- PROBLEM TO SOLVE: Restate, word for word, the lines from the opening line of the data through the line containing "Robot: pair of", both included, and nothing else.

- Records from a dataset:
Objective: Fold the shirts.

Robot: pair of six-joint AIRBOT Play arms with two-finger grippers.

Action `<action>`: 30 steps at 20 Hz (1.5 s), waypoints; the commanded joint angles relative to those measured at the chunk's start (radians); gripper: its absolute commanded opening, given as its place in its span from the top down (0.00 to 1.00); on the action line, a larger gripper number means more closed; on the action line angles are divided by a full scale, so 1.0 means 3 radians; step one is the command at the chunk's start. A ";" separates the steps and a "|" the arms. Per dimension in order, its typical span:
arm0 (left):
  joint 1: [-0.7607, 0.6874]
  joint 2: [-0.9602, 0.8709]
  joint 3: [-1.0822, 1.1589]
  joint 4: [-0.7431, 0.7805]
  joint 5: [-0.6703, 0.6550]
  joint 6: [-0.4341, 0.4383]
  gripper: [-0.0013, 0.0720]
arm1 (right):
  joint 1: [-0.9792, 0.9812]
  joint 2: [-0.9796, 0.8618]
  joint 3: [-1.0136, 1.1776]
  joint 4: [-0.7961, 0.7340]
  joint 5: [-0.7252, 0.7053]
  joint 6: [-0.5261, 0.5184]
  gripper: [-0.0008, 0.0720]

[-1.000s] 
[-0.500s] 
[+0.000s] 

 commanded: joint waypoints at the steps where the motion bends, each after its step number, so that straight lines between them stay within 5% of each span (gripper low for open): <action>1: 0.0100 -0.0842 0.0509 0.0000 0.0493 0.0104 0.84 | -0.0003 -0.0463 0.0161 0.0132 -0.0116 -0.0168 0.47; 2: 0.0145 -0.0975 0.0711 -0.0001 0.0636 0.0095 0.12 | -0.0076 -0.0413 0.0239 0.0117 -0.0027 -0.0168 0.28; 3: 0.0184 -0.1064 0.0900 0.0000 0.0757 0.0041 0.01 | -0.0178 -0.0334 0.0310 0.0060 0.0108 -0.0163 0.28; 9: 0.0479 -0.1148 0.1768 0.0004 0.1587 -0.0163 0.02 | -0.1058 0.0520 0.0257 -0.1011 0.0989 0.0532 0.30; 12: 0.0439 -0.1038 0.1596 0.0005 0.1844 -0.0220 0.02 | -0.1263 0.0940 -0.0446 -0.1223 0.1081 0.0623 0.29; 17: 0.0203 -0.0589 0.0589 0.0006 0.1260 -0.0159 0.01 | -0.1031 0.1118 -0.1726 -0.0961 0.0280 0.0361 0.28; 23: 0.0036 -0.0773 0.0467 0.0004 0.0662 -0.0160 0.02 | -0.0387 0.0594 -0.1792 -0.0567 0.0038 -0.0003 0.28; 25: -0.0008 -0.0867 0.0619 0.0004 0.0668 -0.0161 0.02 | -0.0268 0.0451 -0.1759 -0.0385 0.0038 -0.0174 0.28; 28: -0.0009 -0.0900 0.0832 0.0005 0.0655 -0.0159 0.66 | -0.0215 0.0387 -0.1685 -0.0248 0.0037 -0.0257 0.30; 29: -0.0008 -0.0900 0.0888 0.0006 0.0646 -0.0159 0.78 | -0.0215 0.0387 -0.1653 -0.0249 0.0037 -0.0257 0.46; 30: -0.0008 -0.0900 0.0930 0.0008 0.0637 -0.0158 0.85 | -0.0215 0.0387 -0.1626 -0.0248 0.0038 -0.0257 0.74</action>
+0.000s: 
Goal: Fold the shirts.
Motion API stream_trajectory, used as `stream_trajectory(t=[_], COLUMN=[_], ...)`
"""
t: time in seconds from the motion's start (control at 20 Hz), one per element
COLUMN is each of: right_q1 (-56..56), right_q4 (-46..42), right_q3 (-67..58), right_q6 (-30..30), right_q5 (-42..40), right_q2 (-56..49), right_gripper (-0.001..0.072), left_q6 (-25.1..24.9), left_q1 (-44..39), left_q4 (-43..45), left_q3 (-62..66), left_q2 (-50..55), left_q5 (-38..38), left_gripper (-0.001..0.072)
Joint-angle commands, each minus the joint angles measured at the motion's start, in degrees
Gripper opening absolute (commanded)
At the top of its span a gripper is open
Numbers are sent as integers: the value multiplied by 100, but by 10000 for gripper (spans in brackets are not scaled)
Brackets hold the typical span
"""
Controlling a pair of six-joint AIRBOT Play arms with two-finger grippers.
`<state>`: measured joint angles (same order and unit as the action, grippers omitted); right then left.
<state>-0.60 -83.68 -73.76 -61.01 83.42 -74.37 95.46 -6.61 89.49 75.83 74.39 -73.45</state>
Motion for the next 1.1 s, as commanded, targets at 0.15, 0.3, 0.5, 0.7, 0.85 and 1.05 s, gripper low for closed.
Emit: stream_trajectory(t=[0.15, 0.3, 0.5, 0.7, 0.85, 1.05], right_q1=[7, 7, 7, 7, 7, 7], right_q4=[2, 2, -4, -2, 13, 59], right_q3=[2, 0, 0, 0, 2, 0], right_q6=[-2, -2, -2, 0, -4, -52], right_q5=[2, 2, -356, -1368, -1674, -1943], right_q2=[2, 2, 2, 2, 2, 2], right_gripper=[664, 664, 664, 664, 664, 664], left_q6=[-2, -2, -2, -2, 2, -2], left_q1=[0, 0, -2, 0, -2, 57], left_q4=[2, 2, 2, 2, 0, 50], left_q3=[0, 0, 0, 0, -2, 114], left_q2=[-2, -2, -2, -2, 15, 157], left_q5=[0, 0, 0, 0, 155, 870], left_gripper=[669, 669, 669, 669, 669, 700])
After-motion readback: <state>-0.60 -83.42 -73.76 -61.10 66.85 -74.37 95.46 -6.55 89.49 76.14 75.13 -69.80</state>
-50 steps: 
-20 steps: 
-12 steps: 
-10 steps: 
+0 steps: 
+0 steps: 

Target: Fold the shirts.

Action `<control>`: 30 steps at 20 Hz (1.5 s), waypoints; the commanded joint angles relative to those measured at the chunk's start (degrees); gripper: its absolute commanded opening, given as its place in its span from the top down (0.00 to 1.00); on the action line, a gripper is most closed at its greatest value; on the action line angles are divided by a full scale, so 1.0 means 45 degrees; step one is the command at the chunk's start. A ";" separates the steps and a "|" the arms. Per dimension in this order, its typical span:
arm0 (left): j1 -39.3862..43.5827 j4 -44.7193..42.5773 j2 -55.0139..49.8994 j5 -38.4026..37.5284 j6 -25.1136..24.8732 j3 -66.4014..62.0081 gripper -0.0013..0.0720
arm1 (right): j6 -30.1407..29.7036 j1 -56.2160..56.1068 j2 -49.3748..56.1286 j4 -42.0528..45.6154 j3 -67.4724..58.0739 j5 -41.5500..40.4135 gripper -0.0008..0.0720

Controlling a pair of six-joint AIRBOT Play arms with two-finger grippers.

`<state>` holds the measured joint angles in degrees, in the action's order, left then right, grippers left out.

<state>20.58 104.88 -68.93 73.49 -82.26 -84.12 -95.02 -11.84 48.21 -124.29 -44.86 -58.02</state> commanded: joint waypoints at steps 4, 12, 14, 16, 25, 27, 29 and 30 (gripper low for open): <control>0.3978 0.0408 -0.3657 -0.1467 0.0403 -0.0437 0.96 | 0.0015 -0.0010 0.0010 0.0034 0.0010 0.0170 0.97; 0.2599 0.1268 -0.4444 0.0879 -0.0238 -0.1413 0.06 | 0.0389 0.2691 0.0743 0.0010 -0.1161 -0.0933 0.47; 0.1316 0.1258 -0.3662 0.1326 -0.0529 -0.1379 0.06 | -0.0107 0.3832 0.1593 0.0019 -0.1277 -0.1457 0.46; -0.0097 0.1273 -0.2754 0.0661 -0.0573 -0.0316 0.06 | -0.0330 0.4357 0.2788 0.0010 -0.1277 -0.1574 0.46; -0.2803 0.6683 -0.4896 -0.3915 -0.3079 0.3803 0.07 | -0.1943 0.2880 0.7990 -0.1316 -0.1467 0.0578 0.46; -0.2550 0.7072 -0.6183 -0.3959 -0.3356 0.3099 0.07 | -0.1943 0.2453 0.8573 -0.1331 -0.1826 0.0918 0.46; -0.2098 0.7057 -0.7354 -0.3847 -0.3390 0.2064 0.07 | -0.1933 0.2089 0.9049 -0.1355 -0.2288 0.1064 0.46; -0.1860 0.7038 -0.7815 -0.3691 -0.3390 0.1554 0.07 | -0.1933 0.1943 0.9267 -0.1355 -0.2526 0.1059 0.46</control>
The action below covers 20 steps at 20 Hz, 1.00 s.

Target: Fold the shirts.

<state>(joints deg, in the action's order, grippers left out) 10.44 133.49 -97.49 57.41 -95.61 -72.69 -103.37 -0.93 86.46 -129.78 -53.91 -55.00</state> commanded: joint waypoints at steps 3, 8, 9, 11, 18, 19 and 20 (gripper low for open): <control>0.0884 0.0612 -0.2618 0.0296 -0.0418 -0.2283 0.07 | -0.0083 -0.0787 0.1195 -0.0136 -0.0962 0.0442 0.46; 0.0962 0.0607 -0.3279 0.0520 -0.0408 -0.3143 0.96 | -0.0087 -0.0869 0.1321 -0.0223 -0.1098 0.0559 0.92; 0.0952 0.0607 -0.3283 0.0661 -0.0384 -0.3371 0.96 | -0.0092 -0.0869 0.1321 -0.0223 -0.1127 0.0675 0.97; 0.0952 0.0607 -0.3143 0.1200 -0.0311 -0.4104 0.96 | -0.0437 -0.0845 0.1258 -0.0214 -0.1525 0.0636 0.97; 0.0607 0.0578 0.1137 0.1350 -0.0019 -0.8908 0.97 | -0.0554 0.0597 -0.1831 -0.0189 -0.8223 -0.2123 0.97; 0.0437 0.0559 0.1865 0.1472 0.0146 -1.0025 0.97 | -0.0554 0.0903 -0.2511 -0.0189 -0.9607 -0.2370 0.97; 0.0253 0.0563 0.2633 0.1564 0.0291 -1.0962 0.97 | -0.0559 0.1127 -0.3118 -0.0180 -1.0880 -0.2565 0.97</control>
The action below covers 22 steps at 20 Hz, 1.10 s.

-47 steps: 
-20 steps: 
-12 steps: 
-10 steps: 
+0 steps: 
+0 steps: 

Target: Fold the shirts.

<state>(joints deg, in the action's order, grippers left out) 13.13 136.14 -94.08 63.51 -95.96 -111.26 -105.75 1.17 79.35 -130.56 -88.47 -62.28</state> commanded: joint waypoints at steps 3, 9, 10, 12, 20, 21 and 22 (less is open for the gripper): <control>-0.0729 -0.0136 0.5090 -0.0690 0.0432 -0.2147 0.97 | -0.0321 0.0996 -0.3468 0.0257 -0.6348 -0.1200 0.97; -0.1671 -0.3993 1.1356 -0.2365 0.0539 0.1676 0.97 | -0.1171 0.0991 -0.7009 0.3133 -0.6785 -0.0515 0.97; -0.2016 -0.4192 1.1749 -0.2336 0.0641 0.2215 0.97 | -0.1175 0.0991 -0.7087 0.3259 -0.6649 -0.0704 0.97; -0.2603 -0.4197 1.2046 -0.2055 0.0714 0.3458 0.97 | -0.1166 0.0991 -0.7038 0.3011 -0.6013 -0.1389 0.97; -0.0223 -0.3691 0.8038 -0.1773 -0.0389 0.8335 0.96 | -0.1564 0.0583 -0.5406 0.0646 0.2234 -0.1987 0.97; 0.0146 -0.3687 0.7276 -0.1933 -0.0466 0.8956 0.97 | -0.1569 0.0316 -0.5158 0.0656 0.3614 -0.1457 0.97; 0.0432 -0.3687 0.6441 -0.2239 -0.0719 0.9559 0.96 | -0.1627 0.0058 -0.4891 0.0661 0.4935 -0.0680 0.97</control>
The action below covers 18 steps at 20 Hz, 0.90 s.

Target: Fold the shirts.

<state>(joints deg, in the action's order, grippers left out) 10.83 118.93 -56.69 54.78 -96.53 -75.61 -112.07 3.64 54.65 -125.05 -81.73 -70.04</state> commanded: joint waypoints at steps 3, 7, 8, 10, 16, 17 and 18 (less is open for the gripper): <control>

- ANSWER FOR THE TASK:
Objective: Fold the shirts.

Robot: pair of six-joint AIRBOT Play arms with two-finger grippers.

Now the output is complete.